For a typical safari of a week to ten days, the following items should be sufficient, but again, check with your tour operator.

  1. Tops: 3-4 T-shirts, 2 long sleeved shirts
  2. Bottoms: 1 pair comfortable, loose shorts, two pairs of long cotton pants (avoid jeans)
  3. Outerwear: 1 sweatshirt or fleece, 1 thin raincoat
  4. Undergarments: 2-3 pairs of socks, 4 pair underwear, 2-3 sports bras (if needed) all in a material that can be washed in sink
  5. Shoes: 1 pair water shoes/ flip flops for shower, 1 pair waterproof, comfortable, lightweight shoes for everyday
  6. Pajamas: 1 pair warm pajama pants can be paired with your t-shirts or sweatshirt to keep you warm during the chilly nights
  7. Accessories: Sunglasses and a hat with strap to protect you not only from the sun but also the dust
  8. Your swimsuit

Extra Gadgets
You are going on a safari to see the scenery and wildlife around you, so you do not need to pack a lot of “extra” entertainment. You are, however, going to want to capture your trip, so a camera is a must. With the camera make sure you consider extra batteries and/or charger, as well as additional SD/memory cards. You should also consider bringing binoculars to spot birds and hiding wildlife. Other items to include are a flashlight for walking around at night and a cell phone with an international plan (and the charger!)

Toiletries and Medicines

You do not need to go overboard with medicine and first aid, as the tour company will have first aid kits, but it is always a good idea to have a small stash on hand.
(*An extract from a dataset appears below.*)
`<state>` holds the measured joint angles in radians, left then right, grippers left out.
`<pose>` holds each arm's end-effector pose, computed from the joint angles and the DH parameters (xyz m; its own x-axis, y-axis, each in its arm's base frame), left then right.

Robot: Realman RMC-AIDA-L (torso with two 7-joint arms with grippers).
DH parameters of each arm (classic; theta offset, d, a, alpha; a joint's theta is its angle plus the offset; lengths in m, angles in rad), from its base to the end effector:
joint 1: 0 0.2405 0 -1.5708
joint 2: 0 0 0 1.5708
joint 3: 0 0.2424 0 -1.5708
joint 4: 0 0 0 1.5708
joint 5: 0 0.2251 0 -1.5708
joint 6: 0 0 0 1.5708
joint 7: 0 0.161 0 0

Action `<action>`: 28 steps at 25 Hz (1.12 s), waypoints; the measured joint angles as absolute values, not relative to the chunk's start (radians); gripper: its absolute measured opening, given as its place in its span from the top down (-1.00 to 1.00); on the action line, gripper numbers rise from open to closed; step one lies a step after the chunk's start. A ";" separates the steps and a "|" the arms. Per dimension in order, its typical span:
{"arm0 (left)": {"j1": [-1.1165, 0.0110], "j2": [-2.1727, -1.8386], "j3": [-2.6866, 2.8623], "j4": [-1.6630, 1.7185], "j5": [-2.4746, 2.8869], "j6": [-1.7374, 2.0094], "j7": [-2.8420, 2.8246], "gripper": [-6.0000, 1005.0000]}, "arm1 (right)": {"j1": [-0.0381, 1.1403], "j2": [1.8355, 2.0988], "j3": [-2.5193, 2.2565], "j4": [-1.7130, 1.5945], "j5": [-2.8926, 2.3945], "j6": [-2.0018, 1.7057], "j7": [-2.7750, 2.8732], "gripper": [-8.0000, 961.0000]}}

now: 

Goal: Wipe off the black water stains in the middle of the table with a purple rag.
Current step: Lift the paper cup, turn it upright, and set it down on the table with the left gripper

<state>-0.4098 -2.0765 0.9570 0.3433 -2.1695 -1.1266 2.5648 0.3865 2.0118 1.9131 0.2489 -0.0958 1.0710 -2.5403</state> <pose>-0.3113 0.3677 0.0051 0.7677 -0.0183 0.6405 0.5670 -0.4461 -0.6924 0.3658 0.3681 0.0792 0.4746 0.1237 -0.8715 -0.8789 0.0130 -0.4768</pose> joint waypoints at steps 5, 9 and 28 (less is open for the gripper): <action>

When packing for your safari, consider packing Band-Aids, antibiotic ointment, pain relievers, antihistamine (pills or creams), bug spray/repellent, sun block and antacids/antidiarrheals. You can also pack hand sanitizer for when hand washing water is unavailable. You will also need to pack any feminine hygiene products (if needed) and you should consider panty liners—toilet paper is nowhere to be found nor is there any place to dispose of it while on a game drive.

You are Ready To Go

Keep in mind when packing for your safari that you are limited in the space you can bring. You will be spending the majority of your time outside in the dust and sun; you do not need to bring a fashion runway’s worth of clothes. Pack light and with layerable items for fluctuating temperatures. Moreover, don’t forget your camera! Bon Voyage!